* AIM OF THE EXERCISE
The whole listing, except its pictures, is to be repeated exactly.

* SUPPLIED DATA
========================
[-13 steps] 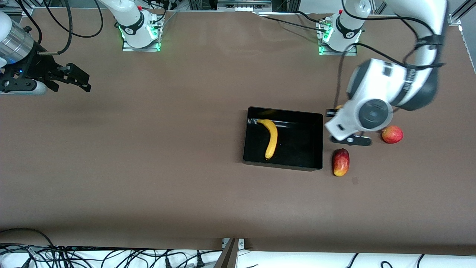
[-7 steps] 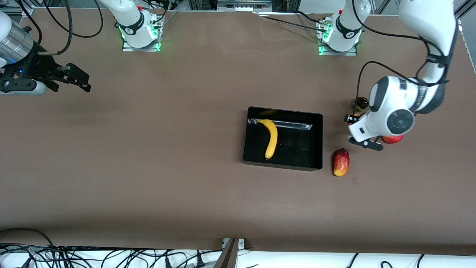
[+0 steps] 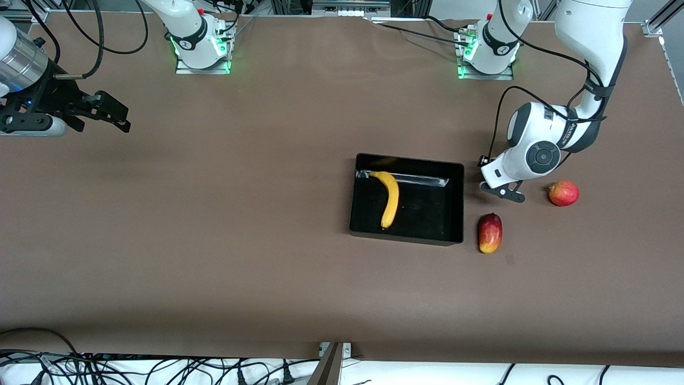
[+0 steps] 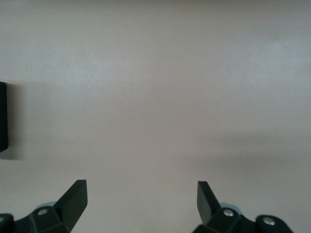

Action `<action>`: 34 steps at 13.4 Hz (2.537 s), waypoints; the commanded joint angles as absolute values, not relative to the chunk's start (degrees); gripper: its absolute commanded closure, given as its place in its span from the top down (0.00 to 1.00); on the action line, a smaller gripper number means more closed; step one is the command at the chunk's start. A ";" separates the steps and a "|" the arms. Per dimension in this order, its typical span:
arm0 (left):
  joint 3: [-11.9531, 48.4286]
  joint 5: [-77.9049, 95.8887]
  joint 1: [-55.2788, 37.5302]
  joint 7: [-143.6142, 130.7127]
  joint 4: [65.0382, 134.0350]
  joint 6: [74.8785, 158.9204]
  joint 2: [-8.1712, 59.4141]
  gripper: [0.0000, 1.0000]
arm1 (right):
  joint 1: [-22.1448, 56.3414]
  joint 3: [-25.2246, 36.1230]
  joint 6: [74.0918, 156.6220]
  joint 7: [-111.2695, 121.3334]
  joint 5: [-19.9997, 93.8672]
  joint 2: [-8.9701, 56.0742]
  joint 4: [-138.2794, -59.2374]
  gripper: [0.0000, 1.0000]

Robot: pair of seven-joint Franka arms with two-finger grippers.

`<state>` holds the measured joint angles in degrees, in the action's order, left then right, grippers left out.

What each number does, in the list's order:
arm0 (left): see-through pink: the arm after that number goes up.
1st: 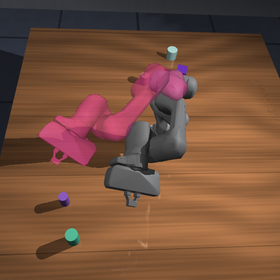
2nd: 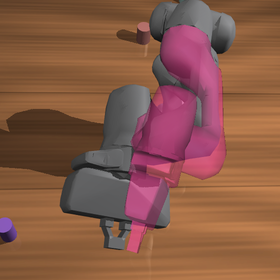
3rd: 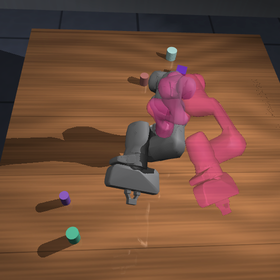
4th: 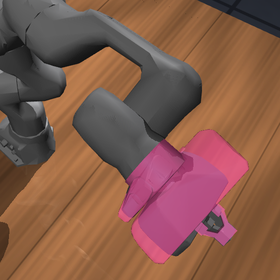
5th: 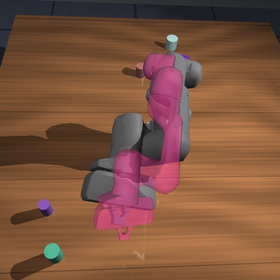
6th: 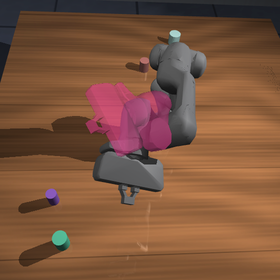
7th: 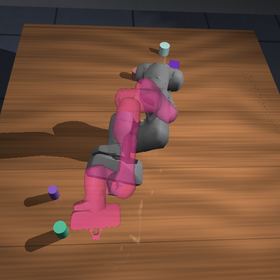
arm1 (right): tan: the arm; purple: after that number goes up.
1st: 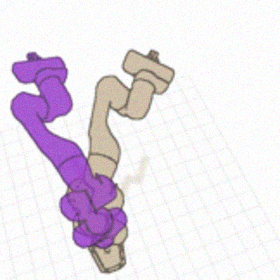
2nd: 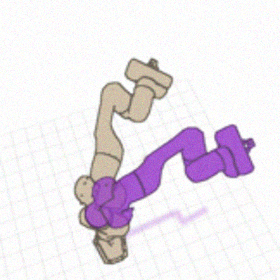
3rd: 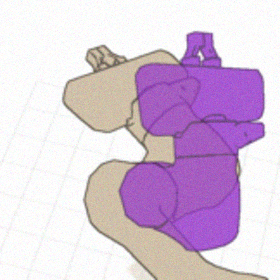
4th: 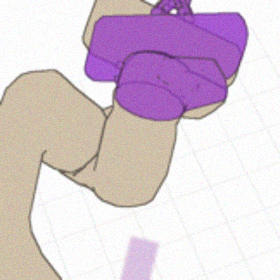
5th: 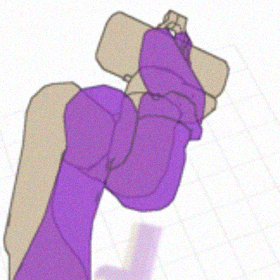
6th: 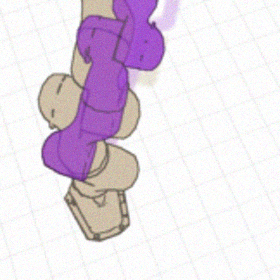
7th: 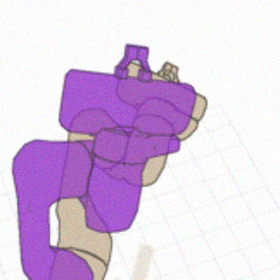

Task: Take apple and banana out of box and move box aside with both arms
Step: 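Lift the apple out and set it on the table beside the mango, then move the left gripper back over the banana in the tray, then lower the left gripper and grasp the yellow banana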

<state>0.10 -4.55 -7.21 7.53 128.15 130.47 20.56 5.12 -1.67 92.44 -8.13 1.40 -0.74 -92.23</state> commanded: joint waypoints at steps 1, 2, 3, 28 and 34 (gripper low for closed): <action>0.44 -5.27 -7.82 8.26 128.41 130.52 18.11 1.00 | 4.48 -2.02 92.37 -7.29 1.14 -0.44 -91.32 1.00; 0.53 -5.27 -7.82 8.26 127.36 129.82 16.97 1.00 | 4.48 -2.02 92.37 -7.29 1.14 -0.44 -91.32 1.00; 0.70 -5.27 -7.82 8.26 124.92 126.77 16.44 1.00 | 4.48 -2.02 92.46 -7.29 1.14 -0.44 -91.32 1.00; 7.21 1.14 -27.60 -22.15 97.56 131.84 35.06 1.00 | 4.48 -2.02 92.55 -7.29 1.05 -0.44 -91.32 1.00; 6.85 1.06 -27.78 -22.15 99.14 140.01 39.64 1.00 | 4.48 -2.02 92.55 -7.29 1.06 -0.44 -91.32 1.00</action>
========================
* RESULT OF THIS TASK
[-13 steps] 
[-7 steps] 
[+0 steps] 
[+0 steps] 

Action `<action>`: 34 steps at 13.4 Hz (2.537 s), waypoints; the commanded joint angles as absolute values, not relative to the chunk's start (degrees); gripper: its absolute commanded closure, given as its place in its span from the top down (0.00 to 1.00); on the action line, a smaller gripper number means more closed; step one is the command at the chunk's start. A ";" separates the steps and a "|" the arms. Per dimension in this order, its typical span:
arm0 (left):
  joint 3: [-11.9531, 48.4286]
  joint 5: [-77.9049, 95.8887]
  joint 1: [-55.2788, 37.5302]
  joint 7: [-143.6142, 130.7127]
  joint 4: [65.0382, 134.0350]
  joint 6: [74.8785, 158.9204]
  joint 2: [-8.1712, 59.4141]
  gripper: [0.0000, 1.0000]
arm1 (right):
  joint 1: [-22.1448, 56.3414]
  joint 3: [-25.2246, 36.1230]
  joint 6: [74.0918, 156.6220]
  joint 7: [-111.2695, 121.3334]
  joint 5: [-19.9997, 93.8672]
  joint 2: [-8.9701, 56.0742]
  joint 4: [-138.2794, -59.2374]
  gripper: [0.0000, 1.0000]

Robot: pair of seven-joint Franka arms with two-finger grippers.

`<state>` holds the measured joint angles in degrees, in the action's order, left then right, grippers left out.

What each number does, in the list's order:
arm0 (left): see-through pink: the arm after that number goes up.
1st: 
2nd: 
3rd: 
4th: 
5th: 
6th: 
7th: 
arm1 (right): tan: the arm; purple: after that number goes up.
1st: 
2nd: 
3rd: 
4th: 
5th: 
6th: 
7th: 

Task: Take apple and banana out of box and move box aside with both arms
Step: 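Lift the apple out and set it on the table beside the mango, then move the left gripper back over the banana in the tray, then lower the left gripper and grasp the yellow banana
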
<state>0.10 -4.55 -7.21 7.53 128.15 130.47 20.56 5.12 -1.67 92.44 -8.13 1.40 -0.74 -92.23</state> commanded: joint waypoints at steps 1, 2, 3, 28 and 34 (gripper low for closed): <action>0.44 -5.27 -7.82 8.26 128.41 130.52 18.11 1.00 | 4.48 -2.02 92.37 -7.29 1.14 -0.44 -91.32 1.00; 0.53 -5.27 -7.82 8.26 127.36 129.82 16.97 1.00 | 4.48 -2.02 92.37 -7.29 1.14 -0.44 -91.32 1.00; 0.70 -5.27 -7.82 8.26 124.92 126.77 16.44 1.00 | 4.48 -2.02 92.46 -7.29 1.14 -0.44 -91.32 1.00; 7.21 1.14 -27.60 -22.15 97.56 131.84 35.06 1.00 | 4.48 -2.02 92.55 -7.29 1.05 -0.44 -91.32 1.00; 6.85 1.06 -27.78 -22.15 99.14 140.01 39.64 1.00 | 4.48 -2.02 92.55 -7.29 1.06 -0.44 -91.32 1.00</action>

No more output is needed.